Nous avons notamment mis en place une stratégie régionale en ouvrant des bureaux à Rennes, à Rouen, à Orléans et plus récemment dans l’Est de la France. Ces quatre bureaux ont été créés au cours des deux dernières années afin qu’EOL se positionne sur des implantations locales et des projets plus petits, mais dont la dynamique est importante. Parallèlement, nous misons également sur l’international. 75 % de nos clients sont des groupes internationaux, nous disposons donc d’une équipe dédiée et d’un réseau de partenaires dans 12 pays. Nous nous sommes particulièrement mobilisés sur ce sujet ces derniers mois. Nous avons oeuvré sur 70 000 m² à Milan, en Italie mais également 100 000 m² en Pologne et deux autres projets en Belgique d’environ 40 000 m². Ces projets hors de nos frontières nous permettent de compenser une partie de la baisse sur le marché français. Troisième axe de développement, notre activité de gestion énergétique des immeubles et d’assistance à maitrise d’ouvrage dans le cadre de travaux de mise aux normes énergétiques. Notre filiale ingénierie propose un système permettant de diminuer de 50 % les émissions CO₂ et la consommation de gaz. Il s’agit d’une offre particulièrement différenciante sur laquelle nous avons énormément travaillé, via des équipes techniques chevronnées. C’est un enjeu majeur pour nos clients. Enfin, dernier point, nous accompagnons des projets industriels via une offre clé en main. Deux clients nous ont d’ores et déjà fait confiance en région parisienne et en Belgique. Finalement, notre ambition est de devenir le leader de l’immobilier logistique en Europe. Nous avons véritablement mis en place un plan de développement sur le continent afin de se positionner comme un acteur majeur de l’immobilier industriel et logistique.

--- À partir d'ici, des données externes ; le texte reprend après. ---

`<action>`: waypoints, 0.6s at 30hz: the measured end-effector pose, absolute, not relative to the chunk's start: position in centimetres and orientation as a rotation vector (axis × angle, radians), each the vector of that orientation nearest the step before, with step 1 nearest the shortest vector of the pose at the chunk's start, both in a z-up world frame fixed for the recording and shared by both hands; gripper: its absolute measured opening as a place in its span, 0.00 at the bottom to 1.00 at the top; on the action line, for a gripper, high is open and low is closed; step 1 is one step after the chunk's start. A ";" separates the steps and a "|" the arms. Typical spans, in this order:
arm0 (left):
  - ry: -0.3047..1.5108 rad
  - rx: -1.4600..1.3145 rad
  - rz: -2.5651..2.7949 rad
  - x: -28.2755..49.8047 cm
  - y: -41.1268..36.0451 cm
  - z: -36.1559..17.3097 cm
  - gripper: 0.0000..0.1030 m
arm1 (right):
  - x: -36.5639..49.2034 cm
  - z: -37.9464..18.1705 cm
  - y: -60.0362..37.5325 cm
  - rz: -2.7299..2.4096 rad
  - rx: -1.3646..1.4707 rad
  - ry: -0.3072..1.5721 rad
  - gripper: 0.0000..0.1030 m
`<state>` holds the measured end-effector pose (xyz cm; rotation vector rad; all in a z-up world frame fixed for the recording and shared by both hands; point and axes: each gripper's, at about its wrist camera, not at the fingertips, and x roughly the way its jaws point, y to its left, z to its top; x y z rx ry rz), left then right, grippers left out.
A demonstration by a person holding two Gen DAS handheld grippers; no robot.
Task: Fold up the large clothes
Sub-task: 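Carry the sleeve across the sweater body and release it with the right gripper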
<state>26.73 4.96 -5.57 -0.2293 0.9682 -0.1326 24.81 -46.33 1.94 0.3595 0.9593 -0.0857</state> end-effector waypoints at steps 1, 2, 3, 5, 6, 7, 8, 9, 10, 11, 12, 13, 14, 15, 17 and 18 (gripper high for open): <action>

De façon générale, quels sont, selon vous, les zones géographiques, les secteurs et les tendances qui viendront booster ou bousculer le monde de l’immobilier logistique ces prochains mois ?
D’un point de vue géographique, les Hauts-de-France font un peu exception dans le périmètre de l’immobilier logistique. Il s’agit d’un territoire porteur qui va continuer à se développer. Idem pour le Centre-Val de Loire, une région assez centrale pour desservir l’ensemble du territoire. Côté secteurs d’activité, la grande distribution continue de tirer le marché. Enfin, pour ce qui est des tendances, il est fort probable que nous assistions au développement des bâtiments logistiques à étages.